On Wed, Mar 20, 2024 at 08:43:24AM -0700, Andrea Bolognani wrote:
On Wed, Mar 20, 2024 at 12:37:37PM +0100, Peter Krempa wrote:
> On Wed, Mar 20, 2024 at 10:19:11 +0100, Andrea Bolognani wrote:
> > +# libvirt will normally prevent migration if the storage backing the VM is
not
> > +# on a shared filesystems. Sometimes, however, the storage *is* shared
despite
> > +# not being detected as such: for example, this is the case when one of the
> > +# hosts involved in the migration is exporting its local storage to the other
> > +# one via NFS.
> > +#
> > +# Any directory listed here will be assumed to live on a shared filesystem,
> > +# making migration possible in scenarios such as the one described above.
> > +#
> > +# If you need this feature, you probably want to set remember_owner=0 too.
>
> Could you please elaborate why you'd want to disable owner remembering?

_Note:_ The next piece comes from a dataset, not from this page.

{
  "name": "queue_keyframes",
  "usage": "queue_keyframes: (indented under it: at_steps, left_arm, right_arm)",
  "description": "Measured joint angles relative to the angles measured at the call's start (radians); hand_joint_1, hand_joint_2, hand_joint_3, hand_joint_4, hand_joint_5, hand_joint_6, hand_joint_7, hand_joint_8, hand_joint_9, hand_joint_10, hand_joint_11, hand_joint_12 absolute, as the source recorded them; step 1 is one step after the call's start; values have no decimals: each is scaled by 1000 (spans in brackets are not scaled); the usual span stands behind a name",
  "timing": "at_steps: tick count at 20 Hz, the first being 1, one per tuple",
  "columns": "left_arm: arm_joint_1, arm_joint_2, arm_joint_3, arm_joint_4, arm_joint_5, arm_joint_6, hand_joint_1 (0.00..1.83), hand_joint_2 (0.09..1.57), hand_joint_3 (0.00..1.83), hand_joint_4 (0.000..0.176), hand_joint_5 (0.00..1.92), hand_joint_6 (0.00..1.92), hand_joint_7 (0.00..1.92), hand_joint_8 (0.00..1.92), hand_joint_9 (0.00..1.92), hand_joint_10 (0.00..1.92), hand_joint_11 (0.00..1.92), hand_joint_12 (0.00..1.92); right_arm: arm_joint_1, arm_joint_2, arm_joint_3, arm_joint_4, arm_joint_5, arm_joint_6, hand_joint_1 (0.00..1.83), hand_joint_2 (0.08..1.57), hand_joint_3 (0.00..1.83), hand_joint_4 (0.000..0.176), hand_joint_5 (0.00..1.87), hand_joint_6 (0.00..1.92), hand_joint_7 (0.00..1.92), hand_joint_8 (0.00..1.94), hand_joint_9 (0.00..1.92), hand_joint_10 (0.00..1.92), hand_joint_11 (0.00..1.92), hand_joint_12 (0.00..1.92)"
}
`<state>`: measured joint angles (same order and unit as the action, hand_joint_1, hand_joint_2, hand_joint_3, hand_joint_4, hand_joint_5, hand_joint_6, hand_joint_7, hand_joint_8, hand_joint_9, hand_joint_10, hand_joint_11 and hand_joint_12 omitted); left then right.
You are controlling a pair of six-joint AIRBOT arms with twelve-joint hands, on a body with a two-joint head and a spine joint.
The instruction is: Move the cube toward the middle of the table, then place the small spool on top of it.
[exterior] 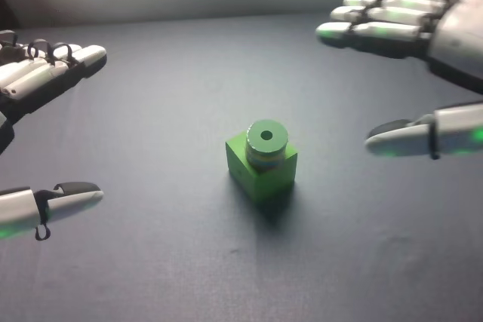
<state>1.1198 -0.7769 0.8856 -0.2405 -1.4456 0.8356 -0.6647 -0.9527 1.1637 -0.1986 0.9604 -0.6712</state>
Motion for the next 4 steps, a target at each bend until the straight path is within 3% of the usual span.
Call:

> With remote filesystems this works so I expect that if this makes
> certain paths behave as shared filesystems, they should behave such
> without any additional tweaks
To be quite honest I don't remember exactly why I've added that, but
I can confirm that if remember_owner=0 is not used on the destination
host then migration will stall for a bit and then fail with
error: unable to lock /var/lib/libvirt/swtpm/.../tpm2/.lock for
metadata change: Resource temporarily unavailable
Things work fine if swtpm is not involved. I'm going to dig deeper,
but my guess is that, just like the situation addressed by the last
patch, having an additional process complicates things compared to
when we need to worry about QEMU only.
I've managed to track this down, and I wasn't far off.
The issue is that, when remember_owner is enabled, we perform a bunch
of additional locking on files around the actual relabel operation;
specifically, we call virSecurityManagerTransactionCommit() with the
last argument set to true.
This doesn't seem to cause any issues in general, *except* when it
comes to swtpm's storage lock. The swtpm process holds this lock
while it's running, and only releases it once migration is triggered.
So, when we're about to start the target swtpm process and want to
prepare the environment by setting up labels, we try to acquire the
storage lock, and can't proceed because the source swtpm process is
still holding on to it.
The hacky patch below makes migration work even when remember_owner
is enabled. Obviously I'd rewrite it so that we'd only skip locking
for incoming migration, but I wonder if there could be nasty side
effects to this...
Other ideas? Can we perhaps change things so that swtpm releases the
lock earlier upon our request or something like that?
diff --git a/src/security/security_manager.c b/src/security/security_manager.c
index fc2747c45e..2aa06eaec2 100644
--- a/src/security/security_manager.c
+++ b/src/security/security_manager.c
@@ -1356,6 +1356,9 @@
virSecurityManagerMetadataLock(virSecurityManager *mgr G_GNUC_UNUSED,
continue;
}
+ if (g_str_has_suffix(p, "/.lock"))
+ continue;
+
if ((fd = open(p, O_RDWR)) < 0) {
if (errno == EROFS) {
/* There is nothing we can do for RO filesystem. */
--
Andrea Bolognani / Red Hat / Virtualization